#IdleNoMore: Settler Responsibility for Relationship
Being at the Idle No More drum dance in Yellowknife this past week was moving in many ways. It was led, in part, by strong young Indigenous women who have moved in their own decolonization journeys from frustrated anger to empowered loving action. In the cold afternoon air, the sun shone bright as more than a dozen drummers spoke loud and clear with a unified beat. Dancing to the drum in the middle of the city brought a hush over the dancers: the land was fed by the closeness and spirit of the people, receiving the offering and affirmation made by the drummers and the circle. The drum dance transcended the political context, revealing a spiritual bond that lives and breathes through Dene being indivisible from the land.
Many settler allies support Idle No More on the grounds of moral responsibility, or self interest. These are legitimate bases from which to act. But the calls from Idle No More organizers where I live are ones that are premised on recognizing and acting on relationship: calls that say “we need everybody.”
Relationship: it’s a constructive approach to harnessing settler support for achieving this movement’s goals. Everyone is needed. Its effectiveness rests on requests for specific settler actions to be taken in the context of recognizing and creating relationships. Relationship is fundamental to meaningful co-existence, and an antecedent to motivating change within settler society over the long term.
Co-existence through co-resistance is the responsibility of settlers, and we achieve it in part by making change in our own systems and among other settlers, taking our cue from Indigenous action and direction. For settler allies, having a place to land relationally creates a stronger rationale for unsettling established systems: knowing and being with Indigenous peoples, even if it is just to be welcomed to stand alongside at marches and rallies, or to join the drum dance circle, creates a tangible bond.

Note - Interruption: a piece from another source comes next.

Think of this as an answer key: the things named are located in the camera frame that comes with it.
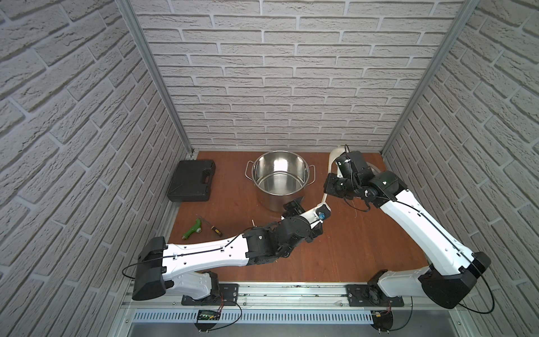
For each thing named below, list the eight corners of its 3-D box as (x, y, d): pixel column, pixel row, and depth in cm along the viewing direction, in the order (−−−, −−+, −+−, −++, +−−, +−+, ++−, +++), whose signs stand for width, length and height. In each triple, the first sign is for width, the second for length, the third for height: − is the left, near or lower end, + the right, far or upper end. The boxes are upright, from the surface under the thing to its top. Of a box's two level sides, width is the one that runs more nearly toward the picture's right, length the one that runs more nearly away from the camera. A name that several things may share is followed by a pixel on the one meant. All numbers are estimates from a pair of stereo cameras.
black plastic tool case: (170, 202, 100) (165, 195, 95) (183, 167, 114) (179, 160, 109) (207, 202, 100) (204, 195, 95) (216, 168, 114) (213, 160, 109)

Relationship creates accountability and responsibility for sustained supportive action. This does not mean requiring Indigenous energies for creating relationship with settlers; it means settlers taking initiative to live on a personal level what they claim on a political one.
What Idle No More highlights in part is not simply neglect and actions of the Harper government. What it highlights is that Harper’s extreme legislation is only possible because successive generations of settler Canadians have normalized looking to government rather than themselves to resolve “the Indian problem.” Canadians don’t tend to get riled when Canada gets it right (such as impetus toward such initiatives as a residential school apology, the Kelowna Accord); nor do they get riled when the appalling undoing of decades of slow progress on Indigenous issues occurs, as has been accomplished by the Harper government over the past few years. For the most part, settlers simply have no clue, are not engaged in relationship with Indigenous peoples, and assume that the government is following the rule of law and doing right by Indigenous peoples.

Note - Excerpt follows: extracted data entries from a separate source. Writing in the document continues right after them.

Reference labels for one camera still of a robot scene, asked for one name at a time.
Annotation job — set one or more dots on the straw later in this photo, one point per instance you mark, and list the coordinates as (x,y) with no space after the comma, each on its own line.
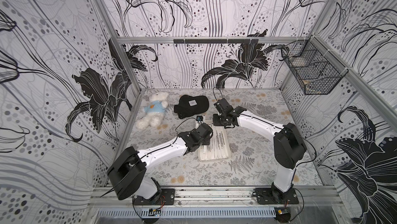
(223,144)

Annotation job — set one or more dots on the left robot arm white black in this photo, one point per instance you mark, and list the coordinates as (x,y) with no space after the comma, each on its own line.
(127,173)

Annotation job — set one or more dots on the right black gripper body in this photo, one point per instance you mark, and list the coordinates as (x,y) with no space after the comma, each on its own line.
(222,105)

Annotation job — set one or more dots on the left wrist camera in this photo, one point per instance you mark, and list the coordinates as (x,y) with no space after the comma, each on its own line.
(200,119)

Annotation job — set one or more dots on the white teddy bear blue shirt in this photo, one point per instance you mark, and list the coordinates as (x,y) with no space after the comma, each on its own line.
(154,111)

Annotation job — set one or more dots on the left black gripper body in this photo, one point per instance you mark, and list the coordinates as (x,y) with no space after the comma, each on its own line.
(205,141)

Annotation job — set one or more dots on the black wire basket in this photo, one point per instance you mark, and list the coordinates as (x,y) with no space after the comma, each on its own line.
(311,66)

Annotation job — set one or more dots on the white storage tray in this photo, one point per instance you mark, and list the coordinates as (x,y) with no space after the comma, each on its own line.
(213,152)

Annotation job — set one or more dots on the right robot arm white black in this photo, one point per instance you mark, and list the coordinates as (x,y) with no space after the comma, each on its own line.
(289,146)

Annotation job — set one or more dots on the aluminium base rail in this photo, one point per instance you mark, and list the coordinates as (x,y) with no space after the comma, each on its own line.
(234,196)

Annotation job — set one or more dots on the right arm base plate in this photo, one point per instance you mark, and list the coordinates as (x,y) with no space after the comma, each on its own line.
(268,196)

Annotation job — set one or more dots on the black wall bar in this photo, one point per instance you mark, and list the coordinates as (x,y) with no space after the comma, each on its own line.
(215,41)

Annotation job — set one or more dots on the white cable duct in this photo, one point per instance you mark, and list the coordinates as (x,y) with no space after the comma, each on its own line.
(189,212)

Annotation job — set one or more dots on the black cap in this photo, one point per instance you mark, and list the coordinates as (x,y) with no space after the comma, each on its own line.
(189,106)

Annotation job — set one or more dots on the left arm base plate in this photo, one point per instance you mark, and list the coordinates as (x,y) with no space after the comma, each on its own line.
(166,198)

I am somewhat skeptical about the willingness of settlers to support a movement in a sustained way on the basis of either moral responsibility or self-interest. I have found that even the most supportive settlers have a privilege line they refuse to cross. It is the existence of that line and the refusal to cross it, which requires long-term effort. Erasing that line is predicated on personal transformation. In the short term some settlers may show support as a way to leverage Indigenous unrest to achieve their own social or environmental agendas. But over the long term, settlers must engage in personal transformation to entrench meaningful decolonization. Idle No More may assist in moving such settlers past merely supporting their own interests toward the more difficult task of supporting interests of decolonized justice.

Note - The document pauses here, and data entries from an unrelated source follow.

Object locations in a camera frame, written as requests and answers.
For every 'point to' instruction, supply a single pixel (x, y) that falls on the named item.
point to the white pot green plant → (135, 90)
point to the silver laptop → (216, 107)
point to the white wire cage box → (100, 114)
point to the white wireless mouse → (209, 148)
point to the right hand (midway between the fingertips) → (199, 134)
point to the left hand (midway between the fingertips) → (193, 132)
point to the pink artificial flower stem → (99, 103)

I am convinced that such a shift needs to start early: it has been said that it is easier to build strong children than repair broken men. As the mother of two boys I am convinced that they are the key to settler change: they and all the other settler children in Canada who will in future people Canadian institutions and society. A critical settler responsibility is consciously educating our kids away from the constant barrage of social, educational, and structural influences that reinforce an omniscient patriarchal heterosexual white male birthright. This task is crucial because children are open; their “normal” is created by us as parents. What this means is parenting in a consciously decolonizing way. So far some basic rules for me include supporting my boys’ developing relationships with people and places that are decolonizing; fostering their respectful spiritual and physical relationship with the land; and, supporting them in developing critical thinking faculties necessary for an ethics of compassionate discernment. In this task, a movement such as Idle No More is a lifeline.
Idle No More has the potential to motivate societal change in so many ways. It is an opportunity to shift awareness among settlers and so shift the context on which settler privilege is premised. Over the long term it has the potential to contribute to changing how and what settler children learn about Indigenous peoples, and the history and current Indigenous-state relationship. It will stand as part of a longer record of documented injustices and Indigenous responses, opening young minds to understanding the complexity of injustice in which settlers live and prosper. A gift that it stands to impart to settler society is one of both awareness and self-awareness, sustaining a basis for a fundamental shift toward decolonizing settler consciousness, creating a tool for fashioning a shared future of all of our children in the shape of justice.
Stephanie Irlbacher-Fox, PhD, is the author of Finding Dahshaa: Self Government, Social Suffering and Aboriginal Policy in Canada. She works as an advisor for Indigenous organizations in the Northwest Territories. She lives in Yellowknife with her husband and two young sons.